§ **WHAT IS BEING ASKED**:
Would you copy out exactly the lines of the listing below, beginning with the one that contains "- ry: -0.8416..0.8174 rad" and ending with the last?

§ **SUPPLIED RECORDS**:
____________________

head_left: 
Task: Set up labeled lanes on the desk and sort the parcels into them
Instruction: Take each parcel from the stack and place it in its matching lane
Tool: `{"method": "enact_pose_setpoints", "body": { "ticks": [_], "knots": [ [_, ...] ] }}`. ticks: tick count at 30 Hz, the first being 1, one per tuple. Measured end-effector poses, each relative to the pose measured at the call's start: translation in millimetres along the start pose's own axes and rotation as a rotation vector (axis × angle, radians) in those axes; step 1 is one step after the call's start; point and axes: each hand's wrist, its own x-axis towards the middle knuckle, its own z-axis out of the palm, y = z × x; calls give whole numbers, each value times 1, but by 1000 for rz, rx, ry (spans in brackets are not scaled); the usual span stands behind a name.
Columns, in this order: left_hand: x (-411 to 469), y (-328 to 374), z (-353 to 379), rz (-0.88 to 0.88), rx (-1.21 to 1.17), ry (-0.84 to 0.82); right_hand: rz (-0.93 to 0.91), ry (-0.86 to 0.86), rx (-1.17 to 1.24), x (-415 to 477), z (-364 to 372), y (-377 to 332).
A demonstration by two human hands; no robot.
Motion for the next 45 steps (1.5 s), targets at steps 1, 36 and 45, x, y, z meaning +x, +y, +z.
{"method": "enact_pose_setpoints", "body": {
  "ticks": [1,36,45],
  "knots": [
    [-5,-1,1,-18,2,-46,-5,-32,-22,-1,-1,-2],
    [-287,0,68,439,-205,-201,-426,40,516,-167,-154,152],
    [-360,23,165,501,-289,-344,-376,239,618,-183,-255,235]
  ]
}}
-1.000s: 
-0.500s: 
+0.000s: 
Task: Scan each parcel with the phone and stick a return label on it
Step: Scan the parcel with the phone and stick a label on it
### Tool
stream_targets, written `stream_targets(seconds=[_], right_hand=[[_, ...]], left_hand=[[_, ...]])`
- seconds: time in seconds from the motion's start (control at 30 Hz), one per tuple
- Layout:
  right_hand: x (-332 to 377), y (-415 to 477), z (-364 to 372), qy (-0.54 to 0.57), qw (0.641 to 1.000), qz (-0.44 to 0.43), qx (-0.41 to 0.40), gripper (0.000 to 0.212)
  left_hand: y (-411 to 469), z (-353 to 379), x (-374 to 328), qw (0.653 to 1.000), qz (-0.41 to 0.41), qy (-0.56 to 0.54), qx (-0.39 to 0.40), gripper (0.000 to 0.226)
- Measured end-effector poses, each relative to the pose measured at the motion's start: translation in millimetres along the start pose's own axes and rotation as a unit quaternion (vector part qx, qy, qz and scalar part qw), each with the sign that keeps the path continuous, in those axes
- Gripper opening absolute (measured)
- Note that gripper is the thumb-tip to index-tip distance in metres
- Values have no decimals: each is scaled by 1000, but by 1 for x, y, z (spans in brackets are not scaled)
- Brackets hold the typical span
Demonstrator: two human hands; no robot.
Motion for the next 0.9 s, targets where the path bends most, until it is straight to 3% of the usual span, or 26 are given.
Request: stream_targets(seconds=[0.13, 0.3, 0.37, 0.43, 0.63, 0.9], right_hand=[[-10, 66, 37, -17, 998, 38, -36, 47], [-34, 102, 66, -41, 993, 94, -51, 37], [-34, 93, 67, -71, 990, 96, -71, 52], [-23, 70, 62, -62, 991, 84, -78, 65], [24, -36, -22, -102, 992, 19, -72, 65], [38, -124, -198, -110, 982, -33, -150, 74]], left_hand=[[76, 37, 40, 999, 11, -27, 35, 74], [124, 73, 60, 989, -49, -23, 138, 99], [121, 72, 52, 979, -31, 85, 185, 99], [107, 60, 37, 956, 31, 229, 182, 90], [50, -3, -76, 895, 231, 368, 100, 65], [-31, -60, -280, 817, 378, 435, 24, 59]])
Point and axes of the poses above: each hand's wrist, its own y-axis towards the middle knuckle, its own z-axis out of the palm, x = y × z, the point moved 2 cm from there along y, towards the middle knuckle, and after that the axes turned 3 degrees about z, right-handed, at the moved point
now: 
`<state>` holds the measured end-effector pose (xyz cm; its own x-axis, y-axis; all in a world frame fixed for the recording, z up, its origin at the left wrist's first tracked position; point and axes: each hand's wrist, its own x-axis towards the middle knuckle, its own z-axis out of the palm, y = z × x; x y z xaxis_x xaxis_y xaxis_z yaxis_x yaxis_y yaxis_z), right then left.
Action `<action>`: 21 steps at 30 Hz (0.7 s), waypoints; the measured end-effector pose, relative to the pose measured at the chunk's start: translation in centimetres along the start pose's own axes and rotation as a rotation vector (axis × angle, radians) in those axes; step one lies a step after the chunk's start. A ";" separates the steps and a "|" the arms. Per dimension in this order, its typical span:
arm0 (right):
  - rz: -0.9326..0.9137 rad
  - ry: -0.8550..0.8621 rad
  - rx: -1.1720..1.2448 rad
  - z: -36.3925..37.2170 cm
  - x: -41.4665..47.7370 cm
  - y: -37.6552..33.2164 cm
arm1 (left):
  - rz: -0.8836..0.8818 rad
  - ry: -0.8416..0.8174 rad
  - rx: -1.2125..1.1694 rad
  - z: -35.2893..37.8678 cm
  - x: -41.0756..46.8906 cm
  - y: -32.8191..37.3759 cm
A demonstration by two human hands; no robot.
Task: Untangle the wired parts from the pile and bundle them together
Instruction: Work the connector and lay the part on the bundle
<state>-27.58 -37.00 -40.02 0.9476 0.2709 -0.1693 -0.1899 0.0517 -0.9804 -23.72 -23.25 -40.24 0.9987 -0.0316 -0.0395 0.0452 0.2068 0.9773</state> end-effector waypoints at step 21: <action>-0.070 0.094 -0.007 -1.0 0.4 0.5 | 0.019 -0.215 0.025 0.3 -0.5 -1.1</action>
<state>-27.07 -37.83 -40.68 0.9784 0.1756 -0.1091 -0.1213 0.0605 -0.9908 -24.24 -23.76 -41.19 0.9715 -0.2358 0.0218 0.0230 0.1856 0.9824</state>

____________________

§ **OUTPUT FOR THIS TASK**:
  - ry: -0.8416..0.8174 rad
  - rx: -1.2125..1.1694 rad
  - z: -35.2893..37.8678 cm
  - x: -41.0756..46.8906 cm
  - y: -32.8191..37.3759 cm
A demonstration by two human hands; no robot.
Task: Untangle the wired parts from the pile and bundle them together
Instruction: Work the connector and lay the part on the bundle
<state>-27.58 -37.00 -40.02 0.9476 0.2709 -0.1693 -0.1899 0.0517 -0.9804 -23.72 -23.25 -40.24 0.9987 -0.0316 -0.0395 0.0452 0.2068 0.9773</state> end-effector waypoints at step 21: <action>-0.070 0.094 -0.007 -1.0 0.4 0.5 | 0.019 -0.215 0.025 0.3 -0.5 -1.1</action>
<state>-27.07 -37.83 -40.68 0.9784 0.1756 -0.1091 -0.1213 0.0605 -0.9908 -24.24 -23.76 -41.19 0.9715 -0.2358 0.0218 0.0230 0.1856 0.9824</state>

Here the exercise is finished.